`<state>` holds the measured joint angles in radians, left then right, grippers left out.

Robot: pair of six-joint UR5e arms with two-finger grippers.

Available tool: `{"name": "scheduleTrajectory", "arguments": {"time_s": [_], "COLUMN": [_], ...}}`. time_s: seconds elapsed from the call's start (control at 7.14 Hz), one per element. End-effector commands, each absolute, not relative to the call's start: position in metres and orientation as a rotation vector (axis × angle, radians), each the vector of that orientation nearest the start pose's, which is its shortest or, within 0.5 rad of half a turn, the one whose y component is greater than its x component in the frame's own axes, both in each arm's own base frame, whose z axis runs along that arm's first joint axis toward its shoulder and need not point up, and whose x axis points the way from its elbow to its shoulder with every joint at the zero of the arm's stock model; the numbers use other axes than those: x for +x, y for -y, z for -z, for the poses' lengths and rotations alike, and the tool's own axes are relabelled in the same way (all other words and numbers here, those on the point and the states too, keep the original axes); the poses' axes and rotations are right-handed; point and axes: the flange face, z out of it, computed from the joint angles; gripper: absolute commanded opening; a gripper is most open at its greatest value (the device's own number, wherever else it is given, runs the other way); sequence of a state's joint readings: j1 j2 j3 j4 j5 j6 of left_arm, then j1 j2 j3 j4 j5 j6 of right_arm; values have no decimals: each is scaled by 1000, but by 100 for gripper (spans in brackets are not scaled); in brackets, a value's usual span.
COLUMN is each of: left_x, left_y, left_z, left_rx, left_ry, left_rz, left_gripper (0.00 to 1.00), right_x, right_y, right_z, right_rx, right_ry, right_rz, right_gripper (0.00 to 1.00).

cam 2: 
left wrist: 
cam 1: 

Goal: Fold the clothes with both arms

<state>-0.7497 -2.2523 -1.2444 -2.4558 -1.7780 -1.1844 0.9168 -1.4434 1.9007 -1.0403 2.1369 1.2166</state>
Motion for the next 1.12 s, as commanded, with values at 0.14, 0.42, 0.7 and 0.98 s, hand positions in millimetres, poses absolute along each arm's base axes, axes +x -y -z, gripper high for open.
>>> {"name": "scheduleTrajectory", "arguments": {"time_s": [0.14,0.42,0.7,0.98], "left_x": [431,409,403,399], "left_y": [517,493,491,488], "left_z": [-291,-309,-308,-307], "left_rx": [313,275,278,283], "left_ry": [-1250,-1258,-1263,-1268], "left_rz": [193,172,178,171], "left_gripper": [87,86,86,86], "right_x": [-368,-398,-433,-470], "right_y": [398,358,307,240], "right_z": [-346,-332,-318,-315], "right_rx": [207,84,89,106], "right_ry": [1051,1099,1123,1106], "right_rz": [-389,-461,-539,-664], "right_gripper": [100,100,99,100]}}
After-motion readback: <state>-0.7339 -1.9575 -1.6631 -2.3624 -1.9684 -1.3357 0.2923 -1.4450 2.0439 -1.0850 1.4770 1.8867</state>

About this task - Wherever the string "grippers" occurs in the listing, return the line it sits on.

Your response -
`<state>` holds the measured joint angles in radians, left then right, grippers left out.
Robot: pair of six-joint UR5e arms with two-finger grippers.

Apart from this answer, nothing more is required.